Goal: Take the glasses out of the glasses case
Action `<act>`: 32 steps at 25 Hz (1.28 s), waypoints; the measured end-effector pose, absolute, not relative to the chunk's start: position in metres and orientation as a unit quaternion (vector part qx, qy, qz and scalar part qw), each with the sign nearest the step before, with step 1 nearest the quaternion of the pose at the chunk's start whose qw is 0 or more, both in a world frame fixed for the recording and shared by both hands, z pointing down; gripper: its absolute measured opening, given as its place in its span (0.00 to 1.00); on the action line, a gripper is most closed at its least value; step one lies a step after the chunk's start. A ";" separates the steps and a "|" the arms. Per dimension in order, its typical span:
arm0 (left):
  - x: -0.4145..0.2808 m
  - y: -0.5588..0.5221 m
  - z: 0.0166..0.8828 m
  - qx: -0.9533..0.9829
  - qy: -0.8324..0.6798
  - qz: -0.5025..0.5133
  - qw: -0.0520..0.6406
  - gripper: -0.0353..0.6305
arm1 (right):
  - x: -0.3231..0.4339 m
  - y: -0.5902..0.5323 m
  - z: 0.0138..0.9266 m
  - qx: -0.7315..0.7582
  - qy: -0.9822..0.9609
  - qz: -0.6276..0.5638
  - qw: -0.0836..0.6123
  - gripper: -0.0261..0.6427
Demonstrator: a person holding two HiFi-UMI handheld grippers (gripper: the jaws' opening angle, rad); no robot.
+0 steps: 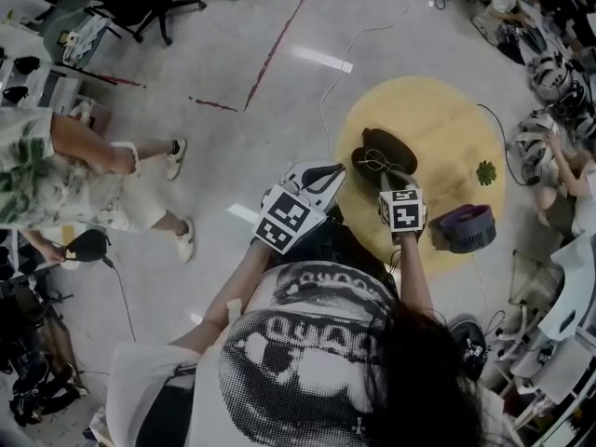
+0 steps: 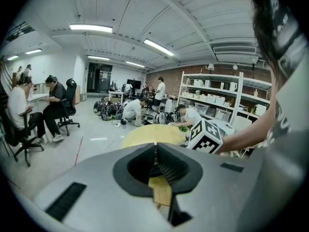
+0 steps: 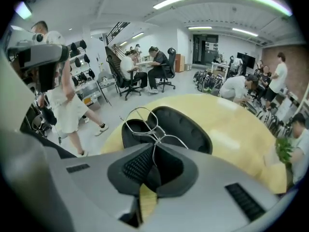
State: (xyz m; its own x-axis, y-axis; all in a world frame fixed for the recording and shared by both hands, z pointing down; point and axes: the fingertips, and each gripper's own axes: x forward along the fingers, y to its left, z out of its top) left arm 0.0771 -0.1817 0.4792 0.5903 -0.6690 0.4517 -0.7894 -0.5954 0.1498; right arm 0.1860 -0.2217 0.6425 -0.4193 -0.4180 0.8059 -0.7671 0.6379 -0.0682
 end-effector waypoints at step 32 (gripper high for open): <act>0.022 -0.148 0.471 0.912 -0.329 0.196 0.150 0.09 | 0.137 -0.188 0.507 0.485 -0.815 0.180 0.262 0.06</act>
State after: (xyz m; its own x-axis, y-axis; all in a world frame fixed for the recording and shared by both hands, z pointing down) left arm 0.0221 -0.1475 0.4714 0.7073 -0.5410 0.4551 -0.6581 -0.7390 0.1442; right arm 0.1370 -0.1877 0.5066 -0.3933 -0.6962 0.6006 -0.8842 0.4655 -0.0394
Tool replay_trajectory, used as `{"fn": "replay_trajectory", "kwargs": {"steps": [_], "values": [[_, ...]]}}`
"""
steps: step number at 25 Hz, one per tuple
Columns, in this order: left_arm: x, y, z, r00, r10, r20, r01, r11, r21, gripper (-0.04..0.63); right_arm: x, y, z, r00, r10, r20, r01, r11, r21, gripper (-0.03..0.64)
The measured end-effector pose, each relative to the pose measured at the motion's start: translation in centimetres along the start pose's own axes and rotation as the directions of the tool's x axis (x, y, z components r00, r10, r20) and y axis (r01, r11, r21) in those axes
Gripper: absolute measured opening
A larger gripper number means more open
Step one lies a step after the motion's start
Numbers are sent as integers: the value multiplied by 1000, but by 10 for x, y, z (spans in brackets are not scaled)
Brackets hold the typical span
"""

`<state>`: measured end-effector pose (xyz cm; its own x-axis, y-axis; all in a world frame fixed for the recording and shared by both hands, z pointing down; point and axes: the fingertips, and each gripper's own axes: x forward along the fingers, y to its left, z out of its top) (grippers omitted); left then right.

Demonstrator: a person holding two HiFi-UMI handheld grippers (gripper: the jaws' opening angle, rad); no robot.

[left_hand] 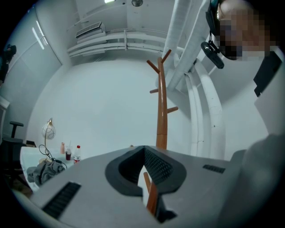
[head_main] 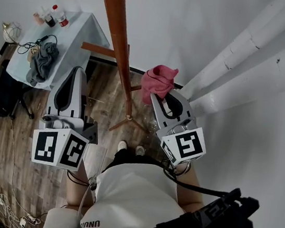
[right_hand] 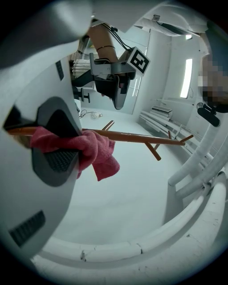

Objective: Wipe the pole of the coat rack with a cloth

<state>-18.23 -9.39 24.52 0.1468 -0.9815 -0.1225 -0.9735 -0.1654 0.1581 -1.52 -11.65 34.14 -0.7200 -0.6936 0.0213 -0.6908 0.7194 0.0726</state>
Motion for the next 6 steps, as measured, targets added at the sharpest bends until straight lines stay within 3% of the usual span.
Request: {"fn": "replay_trajectory", "kwargs": {"steps": [6], "values": [[-1,3,-1,1000,5,-5,-5,1000,0,9,1,0,0,1000,-6,-1,6,1000,3,71]]}}
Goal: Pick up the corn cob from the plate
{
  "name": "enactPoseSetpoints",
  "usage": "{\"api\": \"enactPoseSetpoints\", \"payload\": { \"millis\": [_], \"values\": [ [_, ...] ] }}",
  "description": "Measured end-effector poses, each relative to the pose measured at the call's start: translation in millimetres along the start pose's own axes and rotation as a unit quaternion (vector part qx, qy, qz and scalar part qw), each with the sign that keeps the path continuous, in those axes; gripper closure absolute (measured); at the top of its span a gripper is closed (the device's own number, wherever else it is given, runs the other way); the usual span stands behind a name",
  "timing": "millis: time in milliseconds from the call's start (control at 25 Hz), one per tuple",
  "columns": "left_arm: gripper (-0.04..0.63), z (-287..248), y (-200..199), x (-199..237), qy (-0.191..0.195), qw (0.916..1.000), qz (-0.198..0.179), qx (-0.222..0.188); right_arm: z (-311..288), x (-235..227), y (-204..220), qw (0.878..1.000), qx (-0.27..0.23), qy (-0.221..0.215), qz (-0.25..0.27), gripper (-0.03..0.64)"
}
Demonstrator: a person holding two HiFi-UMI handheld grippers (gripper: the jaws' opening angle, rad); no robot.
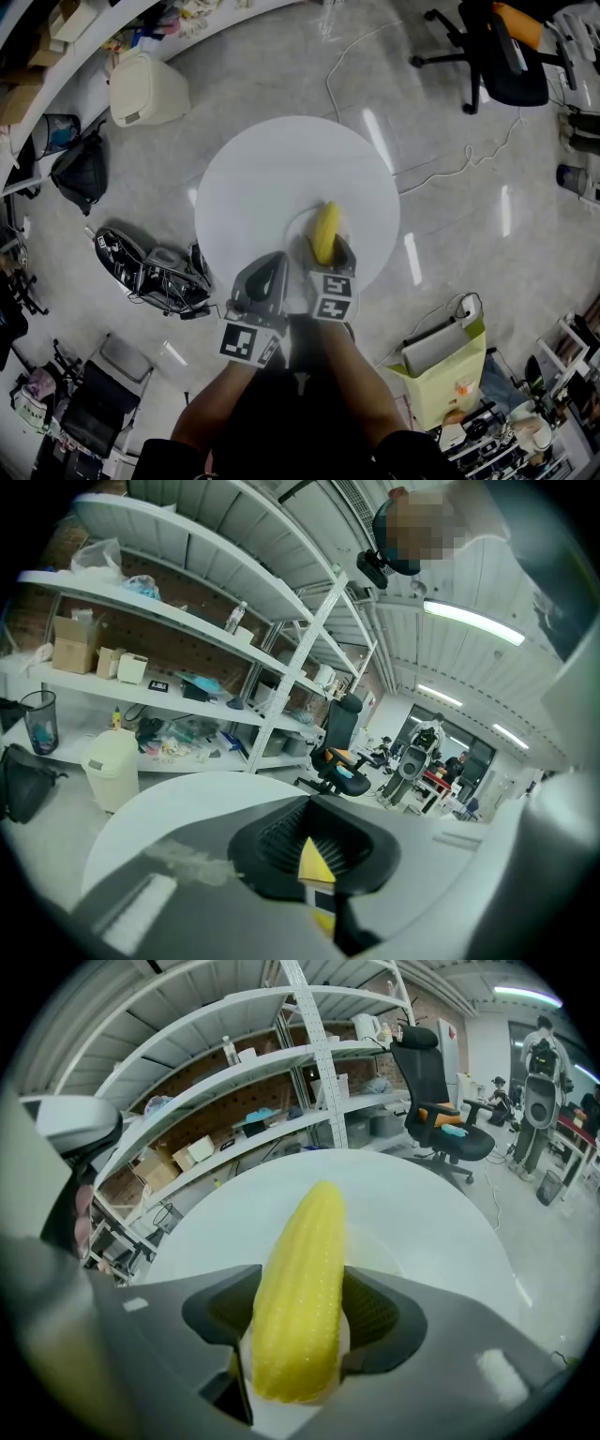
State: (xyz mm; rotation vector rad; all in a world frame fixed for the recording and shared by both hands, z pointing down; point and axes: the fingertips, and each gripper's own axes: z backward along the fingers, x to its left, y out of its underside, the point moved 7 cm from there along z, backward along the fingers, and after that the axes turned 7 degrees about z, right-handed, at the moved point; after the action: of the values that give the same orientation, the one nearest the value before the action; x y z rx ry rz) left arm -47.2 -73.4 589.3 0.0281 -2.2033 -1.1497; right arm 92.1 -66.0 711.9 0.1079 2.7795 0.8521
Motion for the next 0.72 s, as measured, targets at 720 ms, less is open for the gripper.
{"api": "enactPoseSetpoints", "payload": {
  "millis": [720],
  "values": [
    [0.594,8.3,1.0,8.6,-0.006,1.0000,0.004,-0.003,-1.5,-2.4,-0.9,1.000,0.005,-0.010,0.007,0.362]
  ]
}}
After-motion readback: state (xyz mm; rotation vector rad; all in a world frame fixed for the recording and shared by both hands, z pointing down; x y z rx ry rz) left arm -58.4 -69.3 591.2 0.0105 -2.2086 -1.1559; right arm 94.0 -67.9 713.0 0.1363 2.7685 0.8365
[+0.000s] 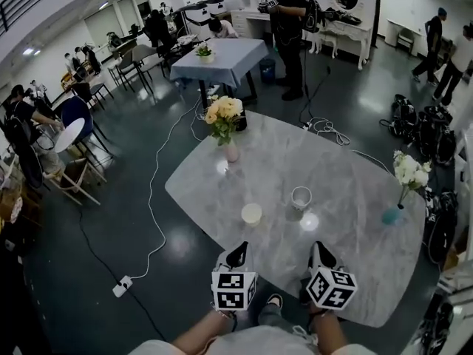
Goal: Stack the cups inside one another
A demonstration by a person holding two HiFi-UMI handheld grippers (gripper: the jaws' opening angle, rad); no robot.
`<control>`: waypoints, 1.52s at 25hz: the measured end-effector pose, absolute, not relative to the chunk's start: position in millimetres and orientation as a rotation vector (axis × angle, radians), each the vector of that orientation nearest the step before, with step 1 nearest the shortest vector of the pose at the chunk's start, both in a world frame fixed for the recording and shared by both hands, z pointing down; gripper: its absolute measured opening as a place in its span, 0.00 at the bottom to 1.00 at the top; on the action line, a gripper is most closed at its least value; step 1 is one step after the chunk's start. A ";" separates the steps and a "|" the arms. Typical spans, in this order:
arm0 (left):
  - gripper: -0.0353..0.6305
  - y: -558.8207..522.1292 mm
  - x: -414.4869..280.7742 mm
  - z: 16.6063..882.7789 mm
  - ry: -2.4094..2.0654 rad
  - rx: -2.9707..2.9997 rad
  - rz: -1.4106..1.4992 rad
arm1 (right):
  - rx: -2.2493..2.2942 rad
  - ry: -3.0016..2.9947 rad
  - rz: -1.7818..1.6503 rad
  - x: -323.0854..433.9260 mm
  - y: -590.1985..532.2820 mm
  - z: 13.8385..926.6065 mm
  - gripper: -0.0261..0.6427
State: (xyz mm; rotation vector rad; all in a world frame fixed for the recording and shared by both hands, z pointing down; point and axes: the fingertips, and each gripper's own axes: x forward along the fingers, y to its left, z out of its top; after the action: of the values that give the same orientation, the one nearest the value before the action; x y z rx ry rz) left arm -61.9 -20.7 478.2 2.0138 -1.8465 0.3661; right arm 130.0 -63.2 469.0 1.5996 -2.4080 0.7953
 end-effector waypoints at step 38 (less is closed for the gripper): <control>0.05 -152.4 -62.7 461.7 -1.315 2.432 0.392 | 2.162 -2.014 0.823 118.6 -99.4 455.1 0.05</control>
State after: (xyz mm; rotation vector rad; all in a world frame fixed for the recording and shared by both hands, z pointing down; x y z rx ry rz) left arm -62.7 -152.4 461.7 2.4316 -1.3145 0.3916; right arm 118.6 -99.4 455.1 2.1623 -2.0142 0.8226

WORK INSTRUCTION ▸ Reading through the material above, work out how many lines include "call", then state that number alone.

RESPONSE TO THE TASK ▸ 2